* _YOUR TASK_
Of the material below, the lines to be retyped are those from the line containing "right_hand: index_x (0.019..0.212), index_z" through the line containing "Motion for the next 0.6", inclusive; reproduce them exactly.

* _DATASET RECORDS_
%%

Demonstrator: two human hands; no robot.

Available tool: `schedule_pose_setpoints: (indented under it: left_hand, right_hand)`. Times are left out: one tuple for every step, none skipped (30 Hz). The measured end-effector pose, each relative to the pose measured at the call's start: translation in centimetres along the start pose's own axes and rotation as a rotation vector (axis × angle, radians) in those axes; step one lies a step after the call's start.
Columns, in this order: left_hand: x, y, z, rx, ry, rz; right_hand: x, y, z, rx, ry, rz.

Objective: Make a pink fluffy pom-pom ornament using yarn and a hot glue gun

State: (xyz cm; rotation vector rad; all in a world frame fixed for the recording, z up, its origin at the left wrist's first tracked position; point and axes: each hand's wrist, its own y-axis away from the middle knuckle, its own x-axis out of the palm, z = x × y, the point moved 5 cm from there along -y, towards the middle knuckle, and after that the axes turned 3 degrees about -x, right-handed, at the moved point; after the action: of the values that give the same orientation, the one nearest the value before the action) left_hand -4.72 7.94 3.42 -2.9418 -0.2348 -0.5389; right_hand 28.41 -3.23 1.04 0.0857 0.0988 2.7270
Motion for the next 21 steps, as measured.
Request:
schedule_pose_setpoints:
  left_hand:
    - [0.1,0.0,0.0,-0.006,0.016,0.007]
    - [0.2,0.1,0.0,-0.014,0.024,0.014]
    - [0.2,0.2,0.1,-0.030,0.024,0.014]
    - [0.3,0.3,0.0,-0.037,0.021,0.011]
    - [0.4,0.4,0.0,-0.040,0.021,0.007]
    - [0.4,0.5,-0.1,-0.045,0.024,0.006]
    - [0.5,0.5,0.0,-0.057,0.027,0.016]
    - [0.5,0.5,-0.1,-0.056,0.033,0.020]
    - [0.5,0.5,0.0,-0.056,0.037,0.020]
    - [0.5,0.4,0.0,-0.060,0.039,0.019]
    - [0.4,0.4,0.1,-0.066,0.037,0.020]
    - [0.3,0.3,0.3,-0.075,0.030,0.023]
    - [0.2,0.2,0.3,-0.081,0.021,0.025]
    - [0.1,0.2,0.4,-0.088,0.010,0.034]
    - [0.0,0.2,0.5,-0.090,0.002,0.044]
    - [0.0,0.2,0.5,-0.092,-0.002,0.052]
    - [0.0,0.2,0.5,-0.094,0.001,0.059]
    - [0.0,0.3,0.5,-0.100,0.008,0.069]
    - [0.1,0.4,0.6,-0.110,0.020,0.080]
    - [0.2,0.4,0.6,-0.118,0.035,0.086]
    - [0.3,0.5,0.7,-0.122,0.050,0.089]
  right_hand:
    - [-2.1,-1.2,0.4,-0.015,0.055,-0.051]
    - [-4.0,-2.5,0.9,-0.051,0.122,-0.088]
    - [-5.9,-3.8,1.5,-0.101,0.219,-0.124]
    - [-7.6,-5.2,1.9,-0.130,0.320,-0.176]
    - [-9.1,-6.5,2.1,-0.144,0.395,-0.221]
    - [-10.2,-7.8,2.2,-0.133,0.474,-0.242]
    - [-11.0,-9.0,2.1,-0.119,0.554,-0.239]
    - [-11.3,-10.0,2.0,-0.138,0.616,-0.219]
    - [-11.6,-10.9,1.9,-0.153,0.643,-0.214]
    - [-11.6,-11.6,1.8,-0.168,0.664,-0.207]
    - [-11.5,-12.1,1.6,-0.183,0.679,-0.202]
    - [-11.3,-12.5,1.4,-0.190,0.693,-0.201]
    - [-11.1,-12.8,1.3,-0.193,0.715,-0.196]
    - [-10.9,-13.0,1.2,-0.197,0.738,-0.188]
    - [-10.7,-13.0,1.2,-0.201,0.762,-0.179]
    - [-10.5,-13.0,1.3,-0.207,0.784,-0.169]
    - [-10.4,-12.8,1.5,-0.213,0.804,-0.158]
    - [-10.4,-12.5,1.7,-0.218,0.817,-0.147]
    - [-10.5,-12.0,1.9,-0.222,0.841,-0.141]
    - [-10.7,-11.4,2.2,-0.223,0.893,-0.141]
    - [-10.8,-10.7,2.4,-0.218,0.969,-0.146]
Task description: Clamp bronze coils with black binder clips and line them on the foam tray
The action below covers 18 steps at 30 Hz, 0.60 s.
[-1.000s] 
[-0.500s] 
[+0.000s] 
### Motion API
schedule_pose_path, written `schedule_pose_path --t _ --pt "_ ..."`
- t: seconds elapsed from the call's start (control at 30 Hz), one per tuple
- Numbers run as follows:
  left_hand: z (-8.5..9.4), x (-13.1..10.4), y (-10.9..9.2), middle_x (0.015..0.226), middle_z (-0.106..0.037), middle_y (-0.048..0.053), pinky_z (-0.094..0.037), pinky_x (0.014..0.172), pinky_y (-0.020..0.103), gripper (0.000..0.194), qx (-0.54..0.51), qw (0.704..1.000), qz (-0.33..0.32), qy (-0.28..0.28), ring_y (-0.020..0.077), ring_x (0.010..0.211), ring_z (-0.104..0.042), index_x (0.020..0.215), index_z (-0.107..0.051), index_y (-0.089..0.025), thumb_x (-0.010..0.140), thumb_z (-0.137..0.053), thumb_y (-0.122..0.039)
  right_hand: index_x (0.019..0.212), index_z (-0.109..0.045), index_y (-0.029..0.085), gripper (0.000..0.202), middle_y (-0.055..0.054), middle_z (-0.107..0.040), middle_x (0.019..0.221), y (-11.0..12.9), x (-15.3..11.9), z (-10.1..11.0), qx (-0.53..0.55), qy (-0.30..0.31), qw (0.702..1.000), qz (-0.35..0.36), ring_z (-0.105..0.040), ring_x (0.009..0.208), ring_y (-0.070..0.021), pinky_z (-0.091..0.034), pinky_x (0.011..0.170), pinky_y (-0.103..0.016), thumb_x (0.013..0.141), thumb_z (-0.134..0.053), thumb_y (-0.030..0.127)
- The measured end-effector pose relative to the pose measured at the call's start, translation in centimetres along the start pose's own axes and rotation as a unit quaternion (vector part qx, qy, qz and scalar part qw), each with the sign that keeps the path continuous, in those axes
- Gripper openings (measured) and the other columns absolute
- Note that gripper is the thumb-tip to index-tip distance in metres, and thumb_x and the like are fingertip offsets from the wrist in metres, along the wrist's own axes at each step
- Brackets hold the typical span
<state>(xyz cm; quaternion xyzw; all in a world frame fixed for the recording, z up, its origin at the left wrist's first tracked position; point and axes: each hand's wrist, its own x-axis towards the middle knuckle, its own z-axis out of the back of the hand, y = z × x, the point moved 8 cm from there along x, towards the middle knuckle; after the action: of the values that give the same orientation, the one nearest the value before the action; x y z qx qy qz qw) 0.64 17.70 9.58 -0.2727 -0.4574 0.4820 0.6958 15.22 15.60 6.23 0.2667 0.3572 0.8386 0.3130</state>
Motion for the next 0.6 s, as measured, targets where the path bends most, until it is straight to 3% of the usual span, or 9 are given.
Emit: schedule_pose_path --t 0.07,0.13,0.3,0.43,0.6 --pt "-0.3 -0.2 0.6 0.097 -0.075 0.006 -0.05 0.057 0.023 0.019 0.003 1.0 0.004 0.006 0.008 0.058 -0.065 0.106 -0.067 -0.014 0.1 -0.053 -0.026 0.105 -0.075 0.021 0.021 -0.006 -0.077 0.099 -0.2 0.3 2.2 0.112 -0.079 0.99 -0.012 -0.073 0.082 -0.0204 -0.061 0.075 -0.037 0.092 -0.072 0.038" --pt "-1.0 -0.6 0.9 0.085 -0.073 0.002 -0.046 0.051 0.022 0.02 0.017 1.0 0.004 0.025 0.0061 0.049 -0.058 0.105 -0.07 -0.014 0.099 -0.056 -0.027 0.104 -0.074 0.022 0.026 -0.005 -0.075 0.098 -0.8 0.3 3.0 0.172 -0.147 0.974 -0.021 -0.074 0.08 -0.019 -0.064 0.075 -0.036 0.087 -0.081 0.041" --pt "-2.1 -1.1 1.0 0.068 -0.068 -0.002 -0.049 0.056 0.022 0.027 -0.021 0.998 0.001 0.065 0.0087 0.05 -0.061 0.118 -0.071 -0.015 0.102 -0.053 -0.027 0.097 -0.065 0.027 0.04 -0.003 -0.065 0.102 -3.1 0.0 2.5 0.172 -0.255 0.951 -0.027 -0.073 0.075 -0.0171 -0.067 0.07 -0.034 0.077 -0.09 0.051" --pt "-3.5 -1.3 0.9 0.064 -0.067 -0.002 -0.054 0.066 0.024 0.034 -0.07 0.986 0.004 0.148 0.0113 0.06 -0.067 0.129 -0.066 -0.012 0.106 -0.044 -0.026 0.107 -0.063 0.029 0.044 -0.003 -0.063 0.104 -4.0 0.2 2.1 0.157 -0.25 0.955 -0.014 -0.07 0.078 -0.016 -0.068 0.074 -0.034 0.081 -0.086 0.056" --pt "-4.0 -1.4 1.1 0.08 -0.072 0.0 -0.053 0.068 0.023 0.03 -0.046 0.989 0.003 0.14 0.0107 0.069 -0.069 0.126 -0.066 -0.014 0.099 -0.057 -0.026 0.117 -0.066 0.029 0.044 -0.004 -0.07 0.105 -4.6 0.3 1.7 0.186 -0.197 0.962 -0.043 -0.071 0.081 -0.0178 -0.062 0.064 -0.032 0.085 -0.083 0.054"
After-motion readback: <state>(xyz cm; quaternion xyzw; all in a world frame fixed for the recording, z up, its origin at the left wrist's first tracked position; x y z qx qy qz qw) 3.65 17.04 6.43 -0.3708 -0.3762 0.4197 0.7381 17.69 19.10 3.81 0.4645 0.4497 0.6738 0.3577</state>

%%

* _YOUR RESPONSE_
  right_hand: index_x (0.019..0.212), index_z (-0.109..0.045), index_y (-0.029..0.085), gripper (0.000..0.202), middle_y (-0.055..0.054), middle_z (-0.107..0.040), middle_x (0.019..0.221), y (-11.0..12.9), x (-15.3..11.9), z (-10.1..11.0), qx (-0.53..0.55), qy (-0.30..0.31), qw (0.702..1.000), qz (-0.35..0.36), ring_z (-0.105..0.040), ring_x (0.009..0.208), ring_y (-0.070..0.021), pinky_z (-0.091..0.034), pinky_x (0.011..0.170), pinky_y (-0.103..0.016), thumb_x (0.013..0.141), thumb_z (-0.134..0.053), thumb_y (-0.030..0.127)
- The measured end-effector pose relative to the pose measured at the call's start, translation in centimetres along the start pose's own axes and rotation as a unit quaternion (vector part qx, qy, qz and scalar part qw), each with the sign that keeps the path continuous, in those axes
- Gripper openings (measured) and the other columns absolute
- Note that gripper is the thumb-tip to index-tip distance in metres, and thumb_x and the like are fingertip offsets from the wrist in metres, along the wrist's own axes at each step
- Brackets hold the typical span
<state>(xyz cm; quaternion xyzw; all in a world frame fixed for the recording, z up, its origin at the left wrist's first tracked position; point and axes: each hand's wrist, its own x-axis towards the middle knuckle, its own z-axis out of the back of the hand, y = z × x, the point moved 8 cm from there along x, towards the middle knuckle; after the action: of the values that give the same orientation, the one nearest the value before the action; x y z qx qy qz qw) 0.64 17.70 9.58 -0.2727 -0.4574 0.4820 0.6958 15.22 15.60 6.23 0.2667 0.3572 0.8386 0.3130</state>
Motion for the next 0.6 s, as measured, targets where the path bends most, until it is straight to 3% of the usual span, or 9 are given.

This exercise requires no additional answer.